6 João Calvino, O Livro dos Salmos (São Paulo, SP: Edições Paracletos, 1999), p. 661.
7 Derek Kidner, Salmos 1-71: Introdução e Comentários (São Paulo, SP: Edições Vida Nova, 2006), p. 264.
8 John Stott, Op. Cit., p. 112.
9 J. B. Phillips, Cartas Para Hoje (São Paulo, SP: Edições Vida Nova, 1994), p. 114.
10 Gerhard Dautzenberg, Forma e Exigência do Novo Testamento (São Paulo, SP: Editora Teológica, 2004), p. 149.

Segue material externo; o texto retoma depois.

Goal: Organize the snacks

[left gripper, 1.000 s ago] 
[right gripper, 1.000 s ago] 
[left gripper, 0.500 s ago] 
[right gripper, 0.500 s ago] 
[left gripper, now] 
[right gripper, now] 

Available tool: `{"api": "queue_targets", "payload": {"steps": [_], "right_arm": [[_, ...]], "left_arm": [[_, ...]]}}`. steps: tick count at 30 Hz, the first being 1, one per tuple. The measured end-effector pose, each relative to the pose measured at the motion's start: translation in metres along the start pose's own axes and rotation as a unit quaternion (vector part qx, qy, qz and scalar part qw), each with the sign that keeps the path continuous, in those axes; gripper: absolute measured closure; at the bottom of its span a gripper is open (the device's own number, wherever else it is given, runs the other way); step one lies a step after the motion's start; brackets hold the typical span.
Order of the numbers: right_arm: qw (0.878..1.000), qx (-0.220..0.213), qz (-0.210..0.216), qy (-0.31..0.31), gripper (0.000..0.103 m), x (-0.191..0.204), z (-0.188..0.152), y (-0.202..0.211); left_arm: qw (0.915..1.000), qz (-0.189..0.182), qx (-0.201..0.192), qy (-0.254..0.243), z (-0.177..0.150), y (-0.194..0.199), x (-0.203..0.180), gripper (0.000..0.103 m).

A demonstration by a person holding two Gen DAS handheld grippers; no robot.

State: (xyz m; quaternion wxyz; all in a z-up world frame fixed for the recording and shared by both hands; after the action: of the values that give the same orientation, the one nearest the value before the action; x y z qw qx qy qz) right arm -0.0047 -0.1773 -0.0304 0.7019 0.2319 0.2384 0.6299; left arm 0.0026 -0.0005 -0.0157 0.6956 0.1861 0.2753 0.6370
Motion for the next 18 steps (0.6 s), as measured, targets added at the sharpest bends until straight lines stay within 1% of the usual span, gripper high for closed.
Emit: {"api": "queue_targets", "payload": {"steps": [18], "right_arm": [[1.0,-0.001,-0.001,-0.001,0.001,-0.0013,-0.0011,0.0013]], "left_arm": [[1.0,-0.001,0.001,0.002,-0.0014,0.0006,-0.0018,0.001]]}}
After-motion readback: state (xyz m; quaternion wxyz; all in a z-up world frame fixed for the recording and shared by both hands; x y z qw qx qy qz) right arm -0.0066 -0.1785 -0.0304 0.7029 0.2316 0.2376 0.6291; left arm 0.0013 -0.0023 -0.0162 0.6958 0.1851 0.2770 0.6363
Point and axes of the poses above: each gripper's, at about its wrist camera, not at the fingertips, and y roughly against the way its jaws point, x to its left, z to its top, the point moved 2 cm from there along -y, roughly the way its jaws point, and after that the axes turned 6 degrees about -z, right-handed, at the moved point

11 Francis Foulkes, Op. Cit., p. 97.
12 D. G. Dunn, A Teologia do Apóstolo Paulo (São Paulo, SP: Paulus, 2008), p. 464, 465.
13 Francis Foulkes, Ibid.
14 W. E. Vine, Merril F. Unge e William White Jr., Dicionário Vine (Rio de Janeiro, RJ: Casa Publicadora das Assembleias de Deus, 2002), p. 582.
15 William Hendriksen, Op. Cit., p. 246.
16 Francis Shaeffer, Espiritualidade Cristã (São Paulo, SP: Editora Cultura Cristã, 2008), p. 224, 225.
17 Novo Testamento, Versão Fácil de Ler (São Paulo, SP: Editora Vida Cristã, 1999), p. 299.